By Sergio Goncalves and Patricia Vicente Rua
LISBON (Reuters) - Portugal's parliament on Friday gave final approval to the centre-right minority government's 2025 budget bill, which promises to lift growth and generate a small surplus despite tax cuts for youths and businesses and hikes in wages and pensions.
The bill passed with only 80 votes in favour from the alliance that supports the government because the Socialist Party, which has 78 seats in parliament, abstained, as it did in the previous reading of the bill.
The remaining 72 lawmakers, including those from the far-right Chega, voted against.
The vote represents some relief for the minority government, which many analysts had expected to struggle to survive after it took over in April, raising the prospect of a third snap election in as many years.
The leader of the Socialists in parliament, Alexandra Leitão, said that her party's abstention, allowing the budget to pass, was purely to avoid a fresh political crisis.
She said the government should now "put an end to excuses, diversionary manoeuvres and victimisation", referring to its complaints of being blocked from legislating by the opposition.
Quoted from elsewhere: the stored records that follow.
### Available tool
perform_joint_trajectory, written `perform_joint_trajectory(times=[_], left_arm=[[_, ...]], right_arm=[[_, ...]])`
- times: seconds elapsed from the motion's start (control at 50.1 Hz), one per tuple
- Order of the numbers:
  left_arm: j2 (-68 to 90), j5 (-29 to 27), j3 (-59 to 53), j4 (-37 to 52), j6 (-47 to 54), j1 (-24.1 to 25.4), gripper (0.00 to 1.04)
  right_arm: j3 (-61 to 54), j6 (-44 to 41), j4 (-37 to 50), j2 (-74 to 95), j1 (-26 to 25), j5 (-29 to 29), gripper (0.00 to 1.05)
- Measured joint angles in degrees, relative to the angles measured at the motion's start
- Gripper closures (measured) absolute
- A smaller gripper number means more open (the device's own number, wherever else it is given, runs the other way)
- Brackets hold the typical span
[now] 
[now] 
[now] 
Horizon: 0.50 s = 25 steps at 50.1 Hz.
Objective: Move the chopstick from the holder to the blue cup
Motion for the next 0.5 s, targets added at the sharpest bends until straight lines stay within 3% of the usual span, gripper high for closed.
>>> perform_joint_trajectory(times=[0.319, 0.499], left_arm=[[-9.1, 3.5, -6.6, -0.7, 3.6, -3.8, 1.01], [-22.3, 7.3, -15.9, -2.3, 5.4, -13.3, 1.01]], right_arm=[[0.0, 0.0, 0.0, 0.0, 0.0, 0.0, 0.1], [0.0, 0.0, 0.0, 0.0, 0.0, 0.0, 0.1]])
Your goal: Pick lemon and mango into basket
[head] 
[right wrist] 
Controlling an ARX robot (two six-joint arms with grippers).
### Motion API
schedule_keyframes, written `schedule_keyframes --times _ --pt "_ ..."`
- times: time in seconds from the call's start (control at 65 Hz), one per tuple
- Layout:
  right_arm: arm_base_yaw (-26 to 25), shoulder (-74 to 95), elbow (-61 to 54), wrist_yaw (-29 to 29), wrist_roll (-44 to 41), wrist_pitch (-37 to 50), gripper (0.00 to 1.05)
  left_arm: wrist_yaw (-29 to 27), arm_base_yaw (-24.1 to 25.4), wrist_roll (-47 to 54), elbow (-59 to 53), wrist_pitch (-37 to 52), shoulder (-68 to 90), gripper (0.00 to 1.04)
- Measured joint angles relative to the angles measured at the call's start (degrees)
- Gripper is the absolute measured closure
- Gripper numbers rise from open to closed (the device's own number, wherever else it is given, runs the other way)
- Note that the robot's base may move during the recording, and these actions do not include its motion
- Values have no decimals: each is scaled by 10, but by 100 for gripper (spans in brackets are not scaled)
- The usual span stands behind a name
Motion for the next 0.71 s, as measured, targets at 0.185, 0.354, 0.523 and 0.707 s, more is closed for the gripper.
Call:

The leader of Chega, Andre Ventura, said the Socialists were now "the crutch" of the Social Democrat-led government, accusing both parties of collusion and "not caring about the fight against corruption".
Before the vote, Chega unfurled banners down the facade of the parliamentary building in which it denounced the increase of politicians' wages in the budget as shameful.
The complaint refers to the reversal of a 5% salary cut imposed in 2010, a year before Portugal received a bailout. The banners were later removed by order of the president of parliament.
The budget expects economic growth to pick-up slightly to 2.1% in 2025.
It aims for a surplus of 0.3% of GDP next year, despite the majority of young people having a total exemption from paying personal income tax and reducing the general corporate tax to 20% from 21% now.
Infrastructure Minister Miguel Pinto Luz said that the margin available for more fiscal stimulus "is conditioned by the need to keep the public accounts balance and public debt on a downward path".
Public servants will have salary hikes between 2.15% and 6.9% next year and pensions will be increased by around 3.9%, above the 2.3% estimated inflation in 2025.